* Task brief *
Look through the data below. Show each line where the string "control" occurs.

Records drawn from a dataset
--

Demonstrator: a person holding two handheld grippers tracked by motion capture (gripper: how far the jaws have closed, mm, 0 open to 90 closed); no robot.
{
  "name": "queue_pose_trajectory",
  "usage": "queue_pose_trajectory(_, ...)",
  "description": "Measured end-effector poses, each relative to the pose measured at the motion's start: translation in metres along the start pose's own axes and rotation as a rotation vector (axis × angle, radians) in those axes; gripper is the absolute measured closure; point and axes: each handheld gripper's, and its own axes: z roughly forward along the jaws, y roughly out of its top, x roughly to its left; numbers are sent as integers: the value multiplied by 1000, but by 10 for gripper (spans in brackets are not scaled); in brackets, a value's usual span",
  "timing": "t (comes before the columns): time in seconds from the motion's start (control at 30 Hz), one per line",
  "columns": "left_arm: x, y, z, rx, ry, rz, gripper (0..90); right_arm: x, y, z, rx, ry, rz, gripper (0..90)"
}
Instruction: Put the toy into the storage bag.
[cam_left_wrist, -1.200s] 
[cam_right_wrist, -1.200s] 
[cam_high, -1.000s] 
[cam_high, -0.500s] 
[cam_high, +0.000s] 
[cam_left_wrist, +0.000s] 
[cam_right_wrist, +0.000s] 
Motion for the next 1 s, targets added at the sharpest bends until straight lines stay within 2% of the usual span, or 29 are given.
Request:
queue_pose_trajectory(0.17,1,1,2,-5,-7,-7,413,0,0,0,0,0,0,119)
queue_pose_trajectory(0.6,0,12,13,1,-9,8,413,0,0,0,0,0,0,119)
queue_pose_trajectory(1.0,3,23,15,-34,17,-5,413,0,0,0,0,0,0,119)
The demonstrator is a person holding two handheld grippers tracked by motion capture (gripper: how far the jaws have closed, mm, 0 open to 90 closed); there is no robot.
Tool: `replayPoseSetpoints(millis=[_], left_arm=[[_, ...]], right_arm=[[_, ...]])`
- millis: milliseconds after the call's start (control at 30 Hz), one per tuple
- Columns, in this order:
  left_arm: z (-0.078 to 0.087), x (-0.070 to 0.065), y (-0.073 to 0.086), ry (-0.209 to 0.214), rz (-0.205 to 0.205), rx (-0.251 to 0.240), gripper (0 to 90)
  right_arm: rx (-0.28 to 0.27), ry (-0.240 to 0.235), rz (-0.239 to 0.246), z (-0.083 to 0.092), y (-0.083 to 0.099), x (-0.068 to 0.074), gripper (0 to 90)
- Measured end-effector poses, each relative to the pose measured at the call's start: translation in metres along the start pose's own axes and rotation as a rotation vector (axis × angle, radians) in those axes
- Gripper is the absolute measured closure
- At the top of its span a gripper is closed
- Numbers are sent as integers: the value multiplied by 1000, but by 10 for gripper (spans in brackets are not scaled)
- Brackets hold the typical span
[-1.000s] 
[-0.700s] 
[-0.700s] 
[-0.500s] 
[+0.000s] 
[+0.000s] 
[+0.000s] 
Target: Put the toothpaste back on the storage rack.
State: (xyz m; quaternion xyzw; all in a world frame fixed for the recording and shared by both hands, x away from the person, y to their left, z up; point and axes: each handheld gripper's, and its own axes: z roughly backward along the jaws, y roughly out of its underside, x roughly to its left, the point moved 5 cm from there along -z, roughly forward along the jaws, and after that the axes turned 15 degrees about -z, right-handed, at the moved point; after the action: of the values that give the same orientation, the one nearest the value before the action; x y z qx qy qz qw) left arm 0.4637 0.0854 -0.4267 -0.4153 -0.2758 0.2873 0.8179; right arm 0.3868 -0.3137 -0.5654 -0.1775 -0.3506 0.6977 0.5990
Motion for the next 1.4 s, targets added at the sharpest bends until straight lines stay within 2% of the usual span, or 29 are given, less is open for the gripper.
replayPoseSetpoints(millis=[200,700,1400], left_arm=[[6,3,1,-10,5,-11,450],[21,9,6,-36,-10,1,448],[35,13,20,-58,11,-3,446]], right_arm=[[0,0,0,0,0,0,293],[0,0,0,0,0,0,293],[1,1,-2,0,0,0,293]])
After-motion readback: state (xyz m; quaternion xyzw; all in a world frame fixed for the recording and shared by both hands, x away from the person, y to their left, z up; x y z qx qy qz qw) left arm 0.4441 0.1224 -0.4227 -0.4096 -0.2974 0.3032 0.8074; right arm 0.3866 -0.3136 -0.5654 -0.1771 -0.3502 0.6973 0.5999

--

* Task solution *
  "timing": "t (comes before the columns): time in seconds from the motion's start (control at 30 Hz), one per line",
- millis: milliseconds after the call's start (control at 30 Hz), one per tuple

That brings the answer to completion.